GIVEN ENTRIES:
____________________

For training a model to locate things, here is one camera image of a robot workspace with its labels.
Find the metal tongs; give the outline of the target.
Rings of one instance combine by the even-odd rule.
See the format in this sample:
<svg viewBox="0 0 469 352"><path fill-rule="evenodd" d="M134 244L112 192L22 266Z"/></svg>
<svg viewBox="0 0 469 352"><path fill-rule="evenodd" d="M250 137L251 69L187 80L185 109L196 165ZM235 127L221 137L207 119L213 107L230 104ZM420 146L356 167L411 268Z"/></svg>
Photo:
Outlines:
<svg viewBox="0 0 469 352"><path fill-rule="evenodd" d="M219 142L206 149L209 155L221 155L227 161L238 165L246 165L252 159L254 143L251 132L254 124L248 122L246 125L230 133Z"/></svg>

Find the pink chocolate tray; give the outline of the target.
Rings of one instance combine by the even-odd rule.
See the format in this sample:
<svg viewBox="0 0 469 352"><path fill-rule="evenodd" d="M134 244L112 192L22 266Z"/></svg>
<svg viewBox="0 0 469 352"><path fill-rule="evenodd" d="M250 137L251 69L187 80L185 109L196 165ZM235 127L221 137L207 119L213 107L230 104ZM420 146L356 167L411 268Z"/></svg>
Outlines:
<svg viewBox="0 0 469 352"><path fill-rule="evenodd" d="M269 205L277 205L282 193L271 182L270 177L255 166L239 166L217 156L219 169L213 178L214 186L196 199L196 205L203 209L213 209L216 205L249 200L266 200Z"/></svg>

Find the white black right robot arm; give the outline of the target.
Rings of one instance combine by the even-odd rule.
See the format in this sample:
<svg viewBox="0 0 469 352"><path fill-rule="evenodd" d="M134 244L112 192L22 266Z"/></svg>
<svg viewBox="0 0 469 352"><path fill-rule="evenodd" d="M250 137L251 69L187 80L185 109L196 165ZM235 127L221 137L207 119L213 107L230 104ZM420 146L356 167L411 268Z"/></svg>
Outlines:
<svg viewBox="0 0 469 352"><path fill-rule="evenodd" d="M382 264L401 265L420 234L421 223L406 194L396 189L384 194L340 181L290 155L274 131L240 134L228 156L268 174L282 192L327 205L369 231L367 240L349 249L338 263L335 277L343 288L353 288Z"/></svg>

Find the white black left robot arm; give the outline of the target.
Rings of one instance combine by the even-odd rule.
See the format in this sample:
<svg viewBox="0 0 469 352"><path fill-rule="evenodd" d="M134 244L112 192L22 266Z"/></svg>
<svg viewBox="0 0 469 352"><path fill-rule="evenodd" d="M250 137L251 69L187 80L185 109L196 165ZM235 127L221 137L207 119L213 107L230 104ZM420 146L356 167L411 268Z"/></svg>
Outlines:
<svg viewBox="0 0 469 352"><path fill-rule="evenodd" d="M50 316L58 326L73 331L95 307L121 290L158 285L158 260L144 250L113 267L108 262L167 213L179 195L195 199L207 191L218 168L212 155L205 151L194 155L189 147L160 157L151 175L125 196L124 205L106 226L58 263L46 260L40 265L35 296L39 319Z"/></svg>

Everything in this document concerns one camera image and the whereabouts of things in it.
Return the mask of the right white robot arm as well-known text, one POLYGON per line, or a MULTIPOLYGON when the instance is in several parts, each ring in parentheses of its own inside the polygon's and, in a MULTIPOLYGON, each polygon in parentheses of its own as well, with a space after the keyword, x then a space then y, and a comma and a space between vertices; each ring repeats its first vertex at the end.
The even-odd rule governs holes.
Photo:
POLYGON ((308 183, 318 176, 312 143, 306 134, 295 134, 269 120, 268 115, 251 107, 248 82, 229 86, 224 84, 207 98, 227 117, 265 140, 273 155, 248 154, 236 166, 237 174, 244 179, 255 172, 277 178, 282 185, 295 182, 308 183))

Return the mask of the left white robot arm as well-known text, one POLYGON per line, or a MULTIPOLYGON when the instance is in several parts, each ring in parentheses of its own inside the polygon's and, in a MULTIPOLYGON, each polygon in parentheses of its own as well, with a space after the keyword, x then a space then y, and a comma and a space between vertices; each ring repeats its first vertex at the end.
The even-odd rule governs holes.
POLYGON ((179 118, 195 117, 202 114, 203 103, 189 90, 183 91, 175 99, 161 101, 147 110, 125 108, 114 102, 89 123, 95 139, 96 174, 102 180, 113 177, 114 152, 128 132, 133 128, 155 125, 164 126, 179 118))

____________________

PROBLEM TO WORK ON:
Exactly and in full, write out the lines from the one containing "Everything in this" through the end of the listing.

RESPONSE TO THIS EXERCISE:
Everything in this document concerns one camera image and the whereabouts of things in it.
Return the mask of the right white robot arm as well-known text, one POLYGON per line, or a MULTIPOLYGON when the instance is in several parts, each ring in parentheses of its own inside the polygon's and, in a MULTIPOLYGON, each polygon in parentheses of its own as well, with a space after the keyword, x then a space then y, and a comma and a space between vertices; each ring repeats its first vertex at the end.
The even-odd rule governs holes.
Photo:
POLYGON ((308 183, 318 176, 312 143, 306 134, 295 134, 269 120, 268 115, 251 107, 248 82, 229 86, 224 84, 207 98, 227 117, 265 140, 273 155, 248 154, 236 166, 237 174, 244 179, 255 172, 277 178, 282 185, 295 182, 308 183))

Return the mask of the left white robot arm as well-known text, one POLYGON per line, or a MULTIPOLYGON when the instance is in several parts, each ring in parentheses of its own inside the polygon's and, in a MULTIPOLYGON, each polygon in parentheses of its own as well, with a space after the keyword, x then a space then y, and a comma and a space between vertices; each ring repeats its first vertex at the end.
The even-odd rule governs holes.
POLYGON ((179 118, 195 117, 202 114, 203 103, 189 90, 183 91, 175 99, 161 101, 147 110, 125 108, 114 102, 89 123, 95 139, 96 174, 102 180, 113 177, 114 152, 128 132, 133 128, 155 125, 164 126, 179 118))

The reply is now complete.